# [TASK PROMPT]
Because the material must be preserved as it stands, copy every line exactly.

|---|

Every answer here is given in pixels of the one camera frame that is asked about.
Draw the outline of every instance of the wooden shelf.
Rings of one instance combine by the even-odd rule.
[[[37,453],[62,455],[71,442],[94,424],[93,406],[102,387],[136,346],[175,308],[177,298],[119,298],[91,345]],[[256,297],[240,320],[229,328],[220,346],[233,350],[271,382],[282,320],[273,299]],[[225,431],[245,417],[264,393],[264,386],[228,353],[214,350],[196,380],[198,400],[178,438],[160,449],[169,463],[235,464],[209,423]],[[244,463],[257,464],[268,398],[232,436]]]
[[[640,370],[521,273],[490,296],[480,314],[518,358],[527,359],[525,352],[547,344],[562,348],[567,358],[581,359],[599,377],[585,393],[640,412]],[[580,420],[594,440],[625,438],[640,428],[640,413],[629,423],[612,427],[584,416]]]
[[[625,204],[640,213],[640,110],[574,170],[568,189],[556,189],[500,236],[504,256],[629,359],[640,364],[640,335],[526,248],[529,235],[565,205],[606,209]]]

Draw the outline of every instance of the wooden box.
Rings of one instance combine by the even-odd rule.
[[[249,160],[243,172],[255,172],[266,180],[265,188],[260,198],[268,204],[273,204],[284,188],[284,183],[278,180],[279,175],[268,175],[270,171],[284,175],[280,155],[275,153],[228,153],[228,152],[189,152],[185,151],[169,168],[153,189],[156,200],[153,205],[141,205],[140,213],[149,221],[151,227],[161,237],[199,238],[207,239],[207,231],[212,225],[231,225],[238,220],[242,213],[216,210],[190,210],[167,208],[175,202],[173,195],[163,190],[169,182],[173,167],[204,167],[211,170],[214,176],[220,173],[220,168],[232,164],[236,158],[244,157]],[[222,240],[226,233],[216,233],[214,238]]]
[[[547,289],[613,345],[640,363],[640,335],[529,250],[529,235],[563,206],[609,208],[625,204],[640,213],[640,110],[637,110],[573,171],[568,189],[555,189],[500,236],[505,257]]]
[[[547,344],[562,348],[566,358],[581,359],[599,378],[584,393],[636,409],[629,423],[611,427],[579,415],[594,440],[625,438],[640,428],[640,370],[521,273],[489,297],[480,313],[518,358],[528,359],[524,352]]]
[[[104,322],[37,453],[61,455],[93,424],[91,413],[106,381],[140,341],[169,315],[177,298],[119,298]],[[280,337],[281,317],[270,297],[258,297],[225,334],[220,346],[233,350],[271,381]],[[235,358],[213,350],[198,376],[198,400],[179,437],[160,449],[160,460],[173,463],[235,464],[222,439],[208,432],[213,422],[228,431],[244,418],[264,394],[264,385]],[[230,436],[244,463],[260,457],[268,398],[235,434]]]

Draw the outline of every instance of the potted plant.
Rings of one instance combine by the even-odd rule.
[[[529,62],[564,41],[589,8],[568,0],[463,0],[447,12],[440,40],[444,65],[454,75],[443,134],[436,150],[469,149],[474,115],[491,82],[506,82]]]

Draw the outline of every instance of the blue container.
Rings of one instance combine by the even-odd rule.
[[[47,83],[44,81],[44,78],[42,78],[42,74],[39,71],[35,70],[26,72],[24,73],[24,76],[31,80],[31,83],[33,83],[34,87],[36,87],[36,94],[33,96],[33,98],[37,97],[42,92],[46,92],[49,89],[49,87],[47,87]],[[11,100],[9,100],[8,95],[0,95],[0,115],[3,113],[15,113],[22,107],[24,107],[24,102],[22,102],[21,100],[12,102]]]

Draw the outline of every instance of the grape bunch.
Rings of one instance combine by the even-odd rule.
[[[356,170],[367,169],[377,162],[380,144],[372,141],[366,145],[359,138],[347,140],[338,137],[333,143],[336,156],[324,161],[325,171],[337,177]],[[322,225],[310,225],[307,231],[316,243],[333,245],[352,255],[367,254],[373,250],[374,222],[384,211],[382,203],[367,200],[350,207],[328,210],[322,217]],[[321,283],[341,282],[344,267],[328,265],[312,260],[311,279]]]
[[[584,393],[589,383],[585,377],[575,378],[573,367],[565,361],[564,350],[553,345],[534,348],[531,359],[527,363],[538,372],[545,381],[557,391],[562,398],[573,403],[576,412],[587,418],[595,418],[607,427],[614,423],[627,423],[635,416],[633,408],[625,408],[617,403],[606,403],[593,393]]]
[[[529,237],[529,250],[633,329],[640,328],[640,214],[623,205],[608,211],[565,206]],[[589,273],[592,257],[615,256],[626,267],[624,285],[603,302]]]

|---|

# [ANSWER]
Every answer here is given in pixels of the one camera frame that is asked about.
Draw the outline of every instance of the wooden shelf.
Rings of one instance combine by the even-odd rule.
[[[37,453],[62,455],[71,442],[94,424],[93,406],[102,387],[136,346],[175,308],[177,298],[119,298],[91,345]],[[256,297],[240,320],[229,328],[220,346],[233,350],[271,382],[282,320],[273,299]],[[225,431],[245,417],[264,393],[264,386],[228,353],[214,350],[196,380],[198,400],[178,438],[160,449],[169,463],[235,464],[209,423]],[[244,463],[257,464],[268,398],[232,436]]]
[[[640,370],[521,273],[490,296],[480,314],[518,358],[527,359],[525,352],[547,344],[562,348],[567,358],[581,359],[599,377],[585,393],[640,412]],[[580,420],[594,440],[625,438],[640,428],[640,413],[629,423],[612,427],[584,416]]]
[[[625,204],[640,213],[640,110],[574,170],[568,189],[556,189],[500,236],[504,256],[629,359],[640,364],[640,335],[526,248],[529,235],[565,205],[606,209]]]

Draw the outline of every instance of the wooden box.
Rings of one instance combine by the even-odd rule.
[[[249,160],[243,172],[255,172],[266,180],[265,188],[260,198],[268,204],[273,204],[284,188],[284,183],[278,180],[279,175],[268,175],[270,171],[284,175],[280,155],[275,153],[228,153],[228,152],[189,152],[185,151],[169,168],[153,189],[156,200],[153,205],[141,205],[140,213],[149,221],[151,227],[161,237],[199,238],[207,239],[207,231],[212,225],[231,225],[238,220],[242,213],[216,210],[190,210],[167,208],[175,202],[173,195],[163,190],[169,182],[173,167],[204,167],[211,170],[214,176],[220,173],[220,168],[232,164],[236,158],[244,157]],[[222,240],[226,233],[216,233],[214,238]]]
[[[547,289],[613,345],[640,363],[640,335],[529,250],[529,235],[563,206],[609,208],[625,204],[640,213],[640,110],[637,110],[573,171],[568,189],[555,189],[500,236],[505,257]]]
[[[547,344],[562,348],[566,358],[581,359],[599,378],[584,393],[636,409],[629,423],[611,427],[579,415],[594,440],[625,438],[640,428],[640,370],[521,273],[489,297],[480,313],[518,358],[528,359],[524,352]]]
[[[104,322],[37,453],[61,455],[93,424],[91,413],[106,381],[140,341],[169,315],[177,298],[119,298]],[[280,337],[281,317],[270,297],[258,297],[225,334],[220,346],[233,350],[271,381]],[[235,358],[213,350],[198,376],[198,400],[179,437],[160,449],[160,460],[173,463],[235,464],[222,439],[208,432],[213,422],[228,431],[244,418],[264,394],[264,385]],[[230,436],[244,463],[260,457],[268,398],[235,434]]]

Draw the outline of every instance of the potted plant.
Rings of one instance combine by the even-odd rule.
[[[529,62],[564,41],[589,8],[568,0],[463,0],[447,12],[440,40],[444,65],[454,75],[443,134],[436,150],[469,149],[474,115],[491,82],[506,82]]]

Draw the outline of every instance of the blue container.
Rings of one instance combine by the even-odd rule.
[[[47,83],[44,81],[44,78],[42,78],[42,74],[39,71],[35,70],[26,72],[24,73],[24,76],[31,80],[31,83],[33,83],[34,87],[36,87],[36,94],[33,96],[33,98],[37,97],[42,92],[46,92],[49,89],[49,87],[47,87]],[[11,100],[9,100],[8,95],[0,95],[0,115],[3,113],[15,113],[22,107],[24,107],[24,102],[22,102],[21,100],[12,102]]]

Draw the outline of every instance of the grape bunch.
Rings of one instance combine by the even-odd rule.
[[[356,170],[367,169],[377,162],[380,144],[372,141],[366,145],[359,138],[347,140],[338,137],[333,143],[336,156],[324,161],[325,171],[337,177]],[[322,225],[310,225],[307,231],[316,243],[333,245],[352,255],[367,254],[373,250],[374,222],[384,211],[382,203],[367,200],[350,207],[328,210],[322,217]],[[321,283],[341,282],[344,267],[328,265],[312,260],[311,279]]]
[[[584,393],[589,383],[585,377],[575,378],[573,367],[565,361],[564,350],[553,345],[534,348],[531,359],[527,363],[538,372],[545,381],[557,391],[562,398],[573,403],[576,412],[587,418],[595,418],[607,427],[614,423],[627,423],[635,416],[633,408],[625,408],[617,403],[606,403],[593,393]]]
[[[529,237],[529,250],[633,329],[640,328],[640,214],[623,205],[608,211],[565,206]],[[589,273],[592,257],[615,256],[626,267],[624,285],[603,302]]]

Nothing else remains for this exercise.